#### [Assignment]
Please repeat each line of the data exactly, with nothing left out.

#### [Data below]
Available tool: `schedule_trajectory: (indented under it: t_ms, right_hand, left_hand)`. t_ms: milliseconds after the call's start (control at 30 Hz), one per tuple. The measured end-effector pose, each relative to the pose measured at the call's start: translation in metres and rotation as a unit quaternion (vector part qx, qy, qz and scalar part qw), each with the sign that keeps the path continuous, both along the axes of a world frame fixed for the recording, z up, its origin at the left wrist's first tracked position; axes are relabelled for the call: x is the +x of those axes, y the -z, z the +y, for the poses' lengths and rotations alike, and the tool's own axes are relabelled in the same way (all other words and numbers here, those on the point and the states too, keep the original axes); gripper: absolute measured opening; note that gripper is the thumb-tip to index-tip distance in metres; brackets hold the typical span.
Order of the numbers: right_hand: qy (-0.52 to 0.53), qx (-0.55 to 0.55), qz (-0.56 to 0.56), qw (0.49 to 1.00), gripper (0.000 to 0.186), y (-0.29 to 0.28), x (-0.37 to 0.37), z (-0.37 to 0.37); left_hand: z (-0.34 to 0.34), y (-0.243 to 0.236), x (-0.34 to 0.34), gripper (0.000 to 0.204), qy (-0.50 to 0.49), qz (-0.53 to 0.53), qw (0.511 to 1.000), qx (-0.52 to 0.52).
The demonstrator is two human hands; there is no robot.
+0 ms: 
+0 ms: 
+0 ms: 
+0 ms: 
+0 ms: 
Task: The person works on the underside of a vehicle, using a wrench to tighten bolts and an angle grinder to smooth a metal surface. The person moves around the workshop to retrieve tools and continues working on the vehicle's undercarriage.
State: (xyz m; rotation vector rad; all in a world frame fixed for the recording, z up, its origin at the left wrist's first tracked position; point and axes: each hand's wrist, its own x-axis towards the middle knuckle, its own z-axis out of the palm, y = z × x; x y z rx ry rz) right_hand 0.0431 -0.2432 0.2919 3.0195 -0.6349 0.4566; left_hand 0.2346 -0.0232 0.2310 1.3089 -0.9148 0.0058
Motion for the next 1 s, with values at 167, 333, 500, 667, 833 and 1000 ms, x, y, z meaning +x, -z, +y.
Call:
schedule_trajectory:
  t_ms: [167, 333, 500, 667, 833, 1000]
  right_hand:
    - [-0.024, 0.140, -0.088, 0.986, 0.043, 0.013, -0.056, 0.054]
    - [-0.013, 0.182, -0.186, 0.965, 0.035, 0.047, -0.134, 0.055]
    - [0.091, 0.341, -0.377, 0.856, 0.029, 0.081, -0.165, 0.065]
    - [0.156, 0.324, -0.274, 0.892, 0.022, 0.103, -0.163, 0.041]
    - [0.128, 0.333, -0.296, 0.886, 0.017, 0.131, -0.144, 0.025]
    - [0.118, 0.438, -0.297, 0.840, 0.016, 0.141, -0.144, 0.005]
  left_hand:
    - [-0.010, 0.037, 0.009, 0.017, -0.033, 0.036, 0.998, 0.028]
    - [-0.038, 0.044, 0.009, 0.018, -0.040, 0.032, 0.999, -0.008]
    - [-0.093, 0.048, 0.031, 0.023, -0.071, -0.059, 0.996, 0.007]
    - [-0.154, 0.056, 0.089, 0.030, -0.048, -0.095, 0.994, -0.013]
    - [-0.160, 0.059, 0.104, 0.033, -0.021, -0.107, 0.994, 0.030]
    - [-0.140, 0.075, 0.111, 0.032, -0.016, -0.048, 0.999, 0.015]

#### [Written answer]
Available tool: `schedule_trajectory: (indented under it: t_ms, right_hand, left_hand)`. t_ms: milliseconds after the call's start (control at 30 Hz), one per tuple. The measured end-effector pose, each relative to the pose measured at the call's start: translation in metres and rotation as a unit quaternion (vector part qx, qy, qz and scalar part qw), each with the sign that keeps the path continuous, both along the axes of a world frame fixed for the recording, z up, its origin at the left wrist's first tracked position; axes are relabelled for the call: x is the +x of those axes, y the -z, z the +y, for the poses' lengths and rotations alike, and the tool's own axes are relabelled in the same way (all other words and numbers here, those on the point and the states too, keep the original axes); gripper: absolute measured opening; note that gripper is the thumb-tip to index-tip distance in metres; brackets hold the typical span.
Order of the numbers: right_hand: qy (-0.52 to 0.53), qx (-0.55 to 0.55), qz (-0.56 to 0.56), qw (0.49 to 1.00), gripper (0.000 to 0.186), y (-0.29 to 0.28), x (-0.37 to 0.37), z (-0.37 to 0.37); left_hand: z (-0.34 to 0.34), y (-0.243 to 0.236), x (-0.34 to 0.34), gripper (0.000 to 0.204), qy (-0.50 to 0.49), qz (-0.53 to 0.53), qw (0.511 to 1.000), qx (-0.52 to 0.52).
The demonstrator is two human hands; there is no robot.
+0 ms: 
+0 ms: 
+0 ms: 
+0 ms: 
+0 ms: 
Task: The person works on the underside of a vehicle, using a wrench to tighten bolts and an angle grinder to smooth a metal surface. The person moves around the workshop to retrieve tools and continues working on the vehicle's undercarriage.
State: (xyz m; rotation vector rad; all in a world frame fixed for the recording, z up, its origin at the left wrist's first tracked position; point and axes: each hand's wrist, its own x-axis towards the middle knuckle, its own z-axis out of the palm, y = z × x; x y z rx ry rz) right_hand 0.0431 -0.2432 0.2919 3.0195 -0.6349 0.4566; left_hand 0.2346 -0.0232 0.2310 1.3089 -0.9148 0.0058
Motion for the next 1 s, with values at 167, 333, 500, 667, 833 and 1000 ms, x, y, z meaning +x, -z, +y.
Call:
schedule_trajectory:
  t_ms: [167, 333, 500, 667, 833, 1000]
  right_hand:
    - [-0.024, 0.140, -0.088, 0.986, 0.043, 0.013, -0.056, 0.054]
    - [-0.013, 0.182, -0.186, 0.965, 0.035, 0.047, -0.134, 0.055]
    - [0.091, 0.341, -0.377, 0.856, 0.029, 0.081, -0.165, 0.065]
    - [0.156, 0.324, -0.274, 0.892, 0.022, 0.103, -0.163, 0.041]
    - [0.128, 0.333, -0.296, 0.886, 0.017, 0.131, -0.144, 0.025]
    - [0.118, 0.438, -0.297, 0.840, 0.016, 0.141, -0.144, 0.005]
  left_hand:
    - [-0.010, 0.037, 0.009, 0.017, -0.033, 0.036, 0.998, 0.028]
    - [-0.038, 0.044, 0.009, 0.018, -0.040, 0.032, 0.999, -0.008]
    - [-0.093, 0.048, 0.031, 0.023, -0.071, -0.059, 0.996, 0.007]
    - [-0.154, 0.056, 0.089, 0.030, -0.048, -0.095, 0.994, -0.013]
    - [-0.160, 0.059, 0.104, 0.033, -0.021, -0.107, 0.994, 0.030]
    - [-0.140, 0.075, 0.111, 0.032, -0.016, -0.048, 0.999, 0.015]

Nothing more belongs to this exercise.